DataSaver instead of DataLoader - Efficient way to transfer big amounts of logged data

wildfly · September 25, 2024, 11:00pm

Hey, I want to log big amounts of data (100 GB and more if possible) like activations, gradients, all relevant state_dicts … per batch for research purposes. The data size makes most solutions I know impractical.

The logic of DataLoaders with multiprocessing, pinned-memory, … is quite complex but highly desirable for performant data transfer between CPU(host) and GPU(device) and thus better utilization of the kernel engine. However, they are optimized for pre-loading data that will be processed and not for transferring data to save it that already has been processed, as far as I understand that.

I have seen some methods like check-pointing which doesn’t provide the needed flexibility and recalculate e.g. all activations. TensorDict used mainly in torchrl supports some async operation and multiple threads buts its unclear to me how that would be efficiently used and if that is only performant from host to device or bidirectional. Another option might be the torchrl.data.replay_buffers but I would prefer a clean pytorch/tensordict only solution if possible.

What would be a performant way to stream/move data back like DataSavers (inverse DataLoaders) which will automatically move processed data (preferably in chunks - analog to prefetch_factor argument of DataLoaders) back to the host device where it can be stacked/saved into e.g. memory-mapped tensors.

I guess I would not be the only one requesting such a feature so I guess I missed out on something obvious but I can’t find it …

Happy for any ideas or hints to existing features.

Best, Max

ptrblck · September 26, 2024, 10:09pm

By default you would load and process each sample on the host in the Dataset.__getitem__. The DataLoader will use multiple workers to preload these samples and to create batches.
Inside the DataLoader loop you would then move the processed batch from the host to the GPU, so there is no need to move this data back unless I misunderstand your use case and question.

wildfly · September 28, 2024, 10:40am

I want to do the opposite of what DataLoader does. Let me make a sketch of the workflow I had in mind behind this question:

Dataloader loads data onto GPU (async, multiple workers) → that is obviously already existing
The data is process via a model (forward + backward pass) which produces intermediate (activations, outputs, gradients) which will normally be processed further and then deleted (e.g. after backward pass, optimizer step). Thus there is no need to transfer anything of the results back as you mentioned.
As I want to keep some of this intermediate results (which I obtain copies of e.g. via hooks) and save them permanently I now want to move them back to CPU and then save them to disk in bigger chunks. Like how the loss is often moved to cpu with loss.detach(),cpu() for documentation or monitoring purposes of the training in each epoch.

The problem is that the volume and frequency of data produced in the hook calls, which are used to save a copy temporarily on GPU, is way to big that I would like to use blocking result[i].detach().cpu() calls which would be called at every hook making the data transfer very inefficient (at least thats what I think happens).
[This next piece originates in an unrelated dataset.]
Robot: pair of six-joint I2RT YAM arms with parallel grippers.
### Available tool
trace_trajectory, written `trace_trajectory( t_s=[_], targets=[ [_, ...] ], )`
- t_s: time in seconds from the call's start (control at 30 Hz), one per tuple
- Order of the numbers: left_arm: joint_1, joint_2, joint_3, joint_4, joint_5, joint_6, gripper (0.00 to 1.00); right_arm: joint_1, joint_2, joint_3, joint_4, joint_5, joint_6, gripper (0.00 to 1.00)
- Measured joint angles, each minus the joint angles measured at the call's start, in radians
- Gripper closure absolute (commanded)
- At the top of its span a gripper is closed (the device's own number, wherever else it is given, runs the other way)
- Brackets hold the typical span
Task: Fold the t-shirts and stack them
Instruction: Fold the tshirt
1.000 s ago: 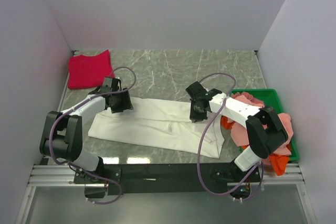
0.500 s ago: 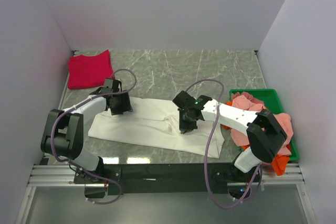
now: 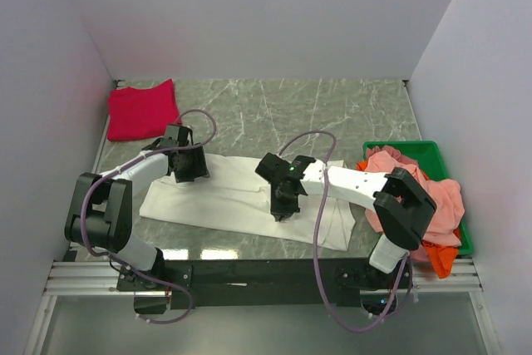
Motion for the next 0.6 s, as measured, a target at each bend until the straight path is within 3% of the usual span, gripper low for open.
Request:
trace_trajectory(
  t_s=[0.13, 0.17, 0.27, 0.43, 0.6],
  targets=[
    [0.000, 0.000, 0.000, 0.000, 0.000, 0.000, 0.38, 0.024, 0.008, 0.013, -0.012, 0.000, 0.014, 0.87],
    [0.000, 0.000, 0.000, 0.000, 0.000, 0.000, 0.38, 0.030, 0.009, 0.016, -0.014, 0.000, 0.016, 0.76],
    [0.000, 0.002, 0.000, 0.001, 0.000, 0.000, 0.38, 0.050, 0.011, 0.035, -0.028, -0.003, 0.017, 0.61],
    [0.005, 0.014, 0.000, 0.000, -0.002, 0.000, 0.38, 0.072, 0.009, 0.072, -0.055, -0.003, 0.016, 0.49],
    [0.011, 0.017, 0.001, 0.001, -0.012, 0.000, 0.38, 0.050, -0.053, 0.068, -0.089, 0.034, 0.017, 0.46]
  ],
)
Therefore, I was wondering if there is a nice way to stream big amounts of result data back to CPU and then save them to disk concurrently.

The main idea I had how to solve this is

save “result” data into GPU buffers (e.g using multiple buffer per forward backward call - one locked to write current batch/epoch + multiple already written ready for non-blocking transfer)
move bigger chunks asyc to the CPU memory / RAM
use multiple workers on the CPU to save the transferred buffer to disk (to be able to handle data that exceeds the RAM size by orders of magnitude).

However, I am not sure how to implement that efficiently and wondered if there might already be some modules existing for part of the solution.

wildfly · February 12, 2025, 8:45am

@ptrblck I guess you misunderstood my use case. In the meantime I have been searching for solutions but still not found any. There are plenty of data loading pipeline functionalities but afaik nothing that optimizes the saving process e.g. allows automatic/adaptive batching or managing distributed settings (see problems described in my second post). In theory a solution could be similar to torchdata.nodes which provides the ability to create DAGs for optimizing the data loading pipelines. I would like to create DAGs for saving that will be part of the optimization as well. In the best case its allows fusing the entire process from loading, processing to saving to reduce potential bottleneck and optimize away unused transformations. Any suggestions?